Schlagel, Richard. The Waning of the Light. The Review of Metaphysics. 57/1, 2003. A senior academic philosopher finds the intellectual project that began the Greeks to have run its course and come up with naught. The best it can hope for is to help students think more coherently. This article is typical for a discipline that has painted itself into a corner, isolated from a global and cosmic science at the very time when a humanist philosophical vision is most needed.

Schwartz, Michael, et al, eds. Dancing with Sophia: Integral Philosophy on the Verge. Albany: SUNY Press, 2019. An original collection that reflects on Ken Wilber’s decadal scholarship by the subtitle name (search).

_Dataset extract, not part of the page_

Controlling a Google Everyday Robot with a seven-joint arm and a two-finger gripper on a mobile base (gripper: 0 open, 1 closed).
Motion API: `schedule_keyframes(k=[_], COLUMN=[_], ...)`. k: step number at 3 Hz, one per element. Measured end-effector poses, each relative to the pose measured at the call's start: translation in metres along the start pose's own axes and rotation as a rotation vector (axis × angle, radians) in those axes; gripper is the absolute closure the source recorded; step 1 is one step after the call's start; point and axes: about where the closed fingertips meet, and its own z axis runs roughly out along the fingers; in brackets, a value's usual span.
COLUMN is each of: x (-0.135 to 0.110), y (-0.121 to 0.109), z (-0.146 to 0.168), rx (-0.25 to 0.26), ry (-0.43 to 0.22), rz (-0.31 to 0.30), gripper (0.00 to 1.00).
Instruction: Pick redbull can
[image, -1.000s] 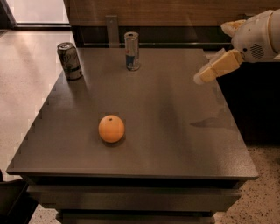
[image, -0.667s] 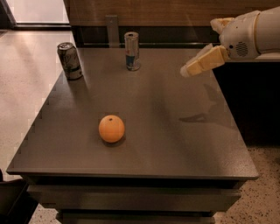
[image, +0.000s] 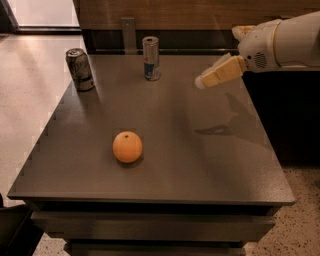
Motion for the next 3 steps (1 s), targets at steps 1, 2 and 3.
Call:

While we appreciate Wilber’s project to reweave perennial, psychological and holistic themes (search), an issue arose with this book. While the name Sophia represents the Greek goddess of wisdom, and has been availed by many endeavors, here all fifteen writers and editors are men. On a December day of impeachment hearings, when a report issued on the long Afghan war concludes it was blundering carnage, an essential woman’s philoSophia is absent.